Yaşlı kurtların fırınlarından çıkmış filmleri izlemek çok keyifli. Artık taşa dönmüş filmlerini bile taparak izliyoruz ve ilk günkü sıcaklıklarındaymış gibi tat alabiliyoruz. Sinemanın ustalarının, yılların deneyimleriyle çektikleri yeni filmleri de tam bir şölen havasında geçiyor. 80’ine dayanmış Peter Bacso’nun son filmi -orijinal adıyla Majdnem Szüz– şölen tadındaki filmlerden biri…
Güzel bir müzik eşliğinde, ritmik bir şekilde akan paralar… Ve biraz sonra o paralarla buluşacak, ağzının suları akmış ve gözleri paraları izlemekten şaşı olmuş küçük Boroka ile tanışıyoruz. Sanırım Bacso, ülkesini hızla saran Kapitalist düzene bir gönderme yaparak hikâyesine başlamayı yeğlemişti.
Annesi tarafından bebekken terk edilen Boroka, reşit olduğu gün, devletin kendisine yeni bir hayat kurması için verilen paranın suyunu çektirmekle meşgûl. Birkaç günlüğüne de olsa erkek arkadaşı ile birlikte kuş tüyü yataklarda uyumak, birilerinin ona hizmet etmesinin tadına varmak istiyor. Kendi deyimiyle insan muamelesi görmek için böyle bir tercih yapıyor. Yani içinde bulunduğu sistem ona insan muamelesi görmek için lüks bir suitte gitmeye zorluyor.
Henüz 18’inde olmanın bütün zaaflarını taşıyor Boroka. Toy, saf, aşık, diri, güzel, masum, yalnız… Gittiği her yerde de bakışları üstüne çekiyor. Yaşlı ve zengin para babalarının rüyalarını süslüyor. Çok geçmeden durumun farkına varan, kurnaz sevgilisi Janos, paralar suyunu çekmeye başlayınca Boroka’yı o adamlardan biriyle para karşılığı yatmaya zorluyor. Üstelik kılıfını da öyle güzel hazırlıyor ki… “Bedenin orada olacak hayatım, ruhun benimle…” sözleriyle bir güzel paketleyip satıyor Boroka’yı. Oysa ruhunun da ne kadar yara alacağını hiç hesaba katmıyor. Zaten umurunda da değil. Boroka’yı kaldığı yurttan evine taşınmasına sağlayan Janos eve her gece başka bir erkekle geliyor ve Boroka’yı acımasızca satmaya devam ediyor. Zavallı Boroka gençliğinin ve aşkın verdiği zaafla çaresiz göz yumuyor olanlara. Ancak en büyük darbe Janos’un bir motosiklet uğruna, Boroka’yı bir kadın tüccarı Ronolda’ya satmasıyla iniyor. O andan sonra film daha da trajik bir boyuta doğru ilerliyor.

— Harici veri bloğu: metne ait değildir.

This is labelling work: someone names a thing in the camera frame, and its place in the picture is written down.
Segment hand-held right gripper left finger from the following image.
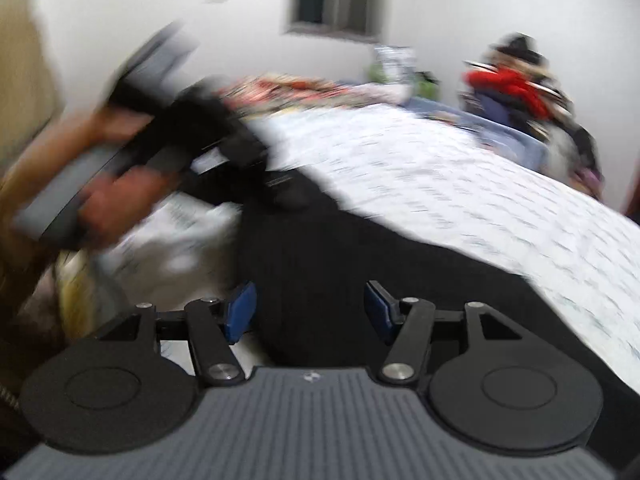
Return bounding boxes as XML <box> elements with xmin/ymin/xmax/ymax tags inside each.
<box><xmin>97</xmin><ymin>282</ymin><xmax>258</xmax><ymax>387</ymax></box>

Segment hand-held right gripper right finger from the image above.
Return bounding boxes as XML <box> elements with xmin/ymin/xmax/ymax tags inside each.
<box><xmin>364</xmin><ymin>280</ymin><xmax>533</xmax><ymax>386</ymax></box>

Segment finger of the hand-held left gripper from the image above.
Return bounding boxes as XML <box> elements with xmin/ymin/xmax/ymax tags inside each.
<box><xmin>269</xmin><ymin>172</ymin><xmax>316</xmax><ymax>210</ymax></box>

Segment black pants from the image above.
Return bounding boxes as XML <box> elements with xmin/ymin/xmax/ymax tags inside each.
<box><xmin>235</xmin><ymin>172</ymin><xmax>640</xmax><ymax>461</ymax></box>

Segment person's left forearm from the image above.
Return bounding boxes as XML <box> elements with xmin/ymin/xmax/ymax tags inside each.
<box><xmin>0</xmin><ymin>115</ymin><xmax>96</xmax><ymax>281</ymax></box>

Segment person's left hand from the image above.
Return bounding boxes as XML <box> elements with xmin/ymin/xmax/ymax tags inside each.
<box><xmin>65</xmin><ymin>107</ymin><xmax>173</xmax><ymax>252</ymax></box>

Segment colourful patterned cloth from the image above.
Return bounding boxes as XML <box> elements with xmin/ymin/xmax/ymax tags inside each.
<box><xmin>220</xmin><ymin>74</ymin><xmax>416</xmax><ymax>111</ymax></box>

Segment white script-printed blanket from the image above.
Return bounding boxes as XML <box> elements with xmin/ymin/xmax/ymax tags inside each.
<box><xmin>100</xmin><ymin>102</ymin><xmax>640</xmax><ymax>381</ymax></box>

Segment yellow cloth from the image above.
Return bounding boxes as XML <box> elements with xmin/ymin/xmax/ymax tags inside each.
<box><xmin>54</xmin><ymin>250</ymin><xmax>128</xmax><ymax>338</ymax></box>

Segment white packet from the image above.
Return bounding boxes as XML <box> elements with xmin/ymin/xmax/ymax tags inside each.
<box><xmin>375</xmin><ymin>46</ymin><xmax>416</xmax><ymax>81</ymax></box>

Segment green object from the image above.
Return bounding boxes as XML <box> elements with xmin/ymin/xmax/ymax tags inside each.
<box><xmin>369</xmin><ymin>60</ymin><xmax>437</xmax><ymax>97</ymax></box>

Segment beige door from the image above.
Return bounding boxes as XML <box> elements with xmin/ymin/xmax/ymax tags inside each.
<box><xmin>0</xmin><ymin>0</ymin><xmax>62</xmax><ymax>153</ymax></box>

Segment blue storage box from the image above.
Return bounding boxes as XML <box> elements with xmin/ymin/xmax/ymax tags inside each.
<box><xmin>415</xmin><ymin>97</ymin><xmax>546</xmax><ymax>173</ymax></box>

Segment red garment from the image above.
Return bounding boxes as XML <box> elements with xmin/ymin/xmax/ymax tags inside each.
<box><xmin>465</xmin><ymin>67</ymin><xmax>551</xmax><ymax>121</ymax></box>

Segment pile of clothes and bags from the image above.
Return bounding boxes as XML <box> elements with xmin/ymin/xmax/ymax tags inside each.
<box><xmin>545</xmin><ymin>130</ymin><xmax>577</xmax><ymax>177</ymax></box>

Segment pink bag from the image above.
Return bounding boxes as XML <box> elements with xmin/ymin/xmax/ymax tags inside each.
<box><xmin>575</xmin><ymin>167</ymin><xmax>607</xmax><ymax>197</ymax></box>

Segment black bag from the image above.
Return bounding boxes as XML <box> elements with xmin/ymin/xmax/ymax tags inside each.
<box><xmin>567</xmin><ymin>122</ymin><xmax>603</xmax><ymax>173</ymax></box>

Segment black hat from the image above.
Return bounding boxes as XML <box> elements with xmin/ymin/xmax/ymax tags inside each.
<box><xmin>492</xmin><ymin>32</ymin><xmax>543</xmax><ymax>66</ymax></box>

Ronolda onu yol kenarında jartiyerler, topuklu ayakkabılar eşliğinde küçük bir fahişeye dönüştürüyor. Boroka’nın para karşılığı, otoban kenarından birlikte olanlara bir de Türk tırı katılıyor. Tırı sağa çekmiş, altın kolyeli, kafaları oldukça iyi, bir grup Türk ile karşılaşıyoruz. Üstelik bir de yolun kenarında -sanırım- kuzu çeviriyorlar. Ve tıpkı ilk insanlar gibiler… Yani bu niye böyle bir tipleme bir anlam veremedim. Bilmiyorum belki de vermeliyiz. Çünkü filmdeki o detay beni oldukça utandırdı ve üzdü. Sanırım bize uzak bir tablo da değildi… Bir an Boroka’nın sonunun barış gelini Pippa Bacca’ya benzeyeceğini ve filmin oracıkta biteceğini düşünerek dehşete kapıldım.
Tüm bu olanlardan sonra, film çok daha trajik boyutlara doğru ilerleyecekmiş gibi görünürken Boroka’nın Morics adlı bir gençle tanışmasıyla film oldukça keskin bir viraj alıyor. Bambaşka bir yöne doğru ilerliyor.

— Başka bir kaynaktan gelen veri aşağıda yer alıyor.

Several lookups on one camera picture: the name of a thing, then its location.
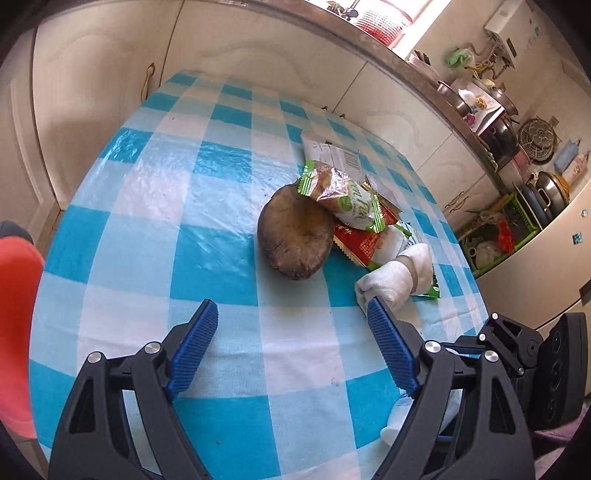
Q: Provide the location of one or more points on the floral cloth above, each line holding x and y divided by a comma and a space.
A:
480, 108

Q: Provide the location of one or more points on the white plastic bottle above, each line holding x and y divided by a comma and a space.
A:
397, 415

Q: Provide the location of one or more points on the small green snack packet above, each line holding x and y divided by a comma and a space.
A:
351, 203

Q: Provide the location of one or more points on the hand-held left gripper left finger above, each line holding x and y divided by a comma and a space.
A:
198, 350

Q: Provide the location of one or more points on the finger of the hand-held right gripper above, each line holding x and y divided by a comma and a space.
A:
508, 341

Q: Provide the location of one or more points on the white water heater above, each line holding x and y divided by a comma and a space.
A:
512, 23

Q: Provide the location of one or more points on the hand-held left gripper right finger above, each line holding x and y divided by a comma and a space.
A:
392, 350

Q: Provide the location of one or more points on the steel wok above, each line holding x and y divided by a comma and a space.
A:
549, 194

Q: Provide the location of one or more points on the crumpled white tissue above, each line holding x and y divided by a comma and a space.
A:
392, 281

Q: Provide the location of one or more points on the large green white packet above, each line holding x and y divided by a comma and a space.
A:
392, 242

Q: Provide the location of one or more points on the white flat packet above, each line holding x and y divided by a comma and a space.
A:
323, 150

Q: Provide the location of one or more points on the round grey steamer rack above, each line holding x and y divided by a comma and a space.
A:
535, 141

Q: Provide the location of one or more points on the white kitchen cabinet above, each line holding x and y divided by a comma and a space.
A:
258, 50

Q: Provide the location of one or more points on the large steel pot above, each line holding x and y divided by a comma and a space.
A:
501, 136

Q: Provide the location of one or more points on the green dish rack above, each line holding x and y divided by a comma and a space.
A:
524, 230

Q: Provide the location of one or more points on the blue white checked tablecloth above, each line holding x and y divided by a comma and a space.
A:
221, 194

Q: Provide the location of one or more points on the white refrigerator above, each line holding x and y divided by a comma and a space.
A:
545, 277

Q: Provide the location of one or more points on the grey flat packet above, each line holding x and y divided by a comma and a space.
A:
383, 194

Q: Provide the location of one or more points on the green rag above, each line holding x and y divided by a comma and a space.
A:
457, 57

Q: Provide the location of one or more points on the brown coconut shell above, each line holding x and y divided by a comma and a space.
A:
295, 235

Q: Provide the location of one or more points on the blue bottle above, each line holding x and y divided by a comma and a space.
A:
565, 157

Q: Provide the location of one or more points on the steel basin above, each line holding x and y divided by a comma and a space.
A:
455, 99

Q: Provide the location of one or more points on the red snack packet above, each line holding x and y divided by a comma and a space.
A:
360, 242

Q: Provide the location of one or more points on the red plastic basket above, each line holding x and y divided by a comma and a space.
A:
383, 21

Ülkesini hızla saran kapitalist sisteme göndermeler yapan, kadın ticaretine işaret ederken, kadın bedenin sadece cinsel bir obje olarak görülmesine feminist bir duyarlıklıkla yaklaşan, seks işçilerinin de devlet tarafından korunması gerektiğini gündeme getiren çok yönlü bir film Ruhuma Asla. Pastel renkleri, müzikleri harika bir uyum içinde. Júlia Ubrankovis’in harika performansı da göz ardı edilmemeli. Oldukça zor bir rolün altından başarıyla kalmış.